TASK DETAILS — Take every line of the material and reproduce it exactly.
*****
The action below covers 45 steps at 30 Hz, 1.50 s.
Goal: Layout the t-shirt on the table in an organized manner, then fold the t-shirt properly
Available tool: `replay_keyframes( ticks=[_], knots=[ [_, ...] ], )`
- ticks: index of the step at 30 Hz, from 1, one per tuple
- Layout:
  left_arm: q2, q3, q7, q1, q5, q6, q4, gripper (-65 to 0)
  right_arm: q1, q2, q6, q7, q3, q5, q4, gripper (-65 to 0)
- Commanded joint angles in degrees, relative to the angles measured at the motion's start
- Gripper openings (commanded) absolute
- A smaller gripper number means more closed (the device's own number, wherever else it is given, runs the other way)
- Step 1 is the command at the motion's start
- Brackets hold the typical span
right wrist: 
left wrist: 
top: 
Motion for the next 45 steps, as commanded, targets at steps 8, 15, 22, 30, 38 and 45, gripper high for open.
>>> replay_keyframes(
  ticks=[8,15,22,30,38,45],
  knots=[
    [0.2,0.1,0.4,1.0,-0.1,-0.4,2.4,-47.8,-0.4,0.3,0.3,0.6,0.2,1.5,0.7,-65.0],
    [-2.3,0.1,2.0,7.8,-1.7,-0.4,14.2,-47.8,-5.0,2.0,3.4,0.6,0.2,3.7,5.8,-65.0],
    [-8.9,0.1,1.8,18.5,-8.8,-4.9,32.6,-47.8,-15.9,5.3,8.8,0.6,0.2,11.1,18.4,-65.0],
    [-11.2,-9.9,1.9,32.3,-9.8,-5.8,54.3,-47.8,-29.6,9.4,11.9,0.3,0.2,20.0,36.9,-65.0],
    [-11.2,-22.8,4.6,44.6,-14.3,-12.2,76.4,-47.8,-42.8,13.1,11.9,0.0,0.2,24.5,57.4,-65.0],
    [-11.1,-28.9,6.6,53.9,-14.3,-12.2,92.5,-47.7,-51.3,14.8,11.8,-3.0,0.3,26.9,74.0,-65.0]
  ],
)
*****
REPLY TO THE EXERCISE —
The action below covers 45 steps at 30 Hz, 1.50 s.
Goal: Layout the t-shirt on the table in an organized manner, then fold the t-shirt properly
Available tool: `replay_keyframes( ticks=[_], knots=[ [_, ...] ], )`
- ticks: index of the step at 30 Hz, from 1, one per tuple
- Layout:
  left_arm: q2, q3, q7, q1, q5, q6, q4, gripper (-65 to 0)
  right_arm: q1, q2, q6, q7, q3, q5, q4, gripper (-65 to 0)
- Commanded joint angles in degrees, relative to the angles measured at the motion's start
- Gripper openings (commanded) absolute
- A smaller gripper number means more closed (the device's own number, wherever else it is given, runs the other way)
- Step 1 is the command at the motion's start
- Brackets hold the typical span
right wrist: 
left wrist: 
top: 
Motion for the next 45 steps, as commanded, targets at steps 8, 15, 22, 30, 38 and 45, gripper high for open.
>>> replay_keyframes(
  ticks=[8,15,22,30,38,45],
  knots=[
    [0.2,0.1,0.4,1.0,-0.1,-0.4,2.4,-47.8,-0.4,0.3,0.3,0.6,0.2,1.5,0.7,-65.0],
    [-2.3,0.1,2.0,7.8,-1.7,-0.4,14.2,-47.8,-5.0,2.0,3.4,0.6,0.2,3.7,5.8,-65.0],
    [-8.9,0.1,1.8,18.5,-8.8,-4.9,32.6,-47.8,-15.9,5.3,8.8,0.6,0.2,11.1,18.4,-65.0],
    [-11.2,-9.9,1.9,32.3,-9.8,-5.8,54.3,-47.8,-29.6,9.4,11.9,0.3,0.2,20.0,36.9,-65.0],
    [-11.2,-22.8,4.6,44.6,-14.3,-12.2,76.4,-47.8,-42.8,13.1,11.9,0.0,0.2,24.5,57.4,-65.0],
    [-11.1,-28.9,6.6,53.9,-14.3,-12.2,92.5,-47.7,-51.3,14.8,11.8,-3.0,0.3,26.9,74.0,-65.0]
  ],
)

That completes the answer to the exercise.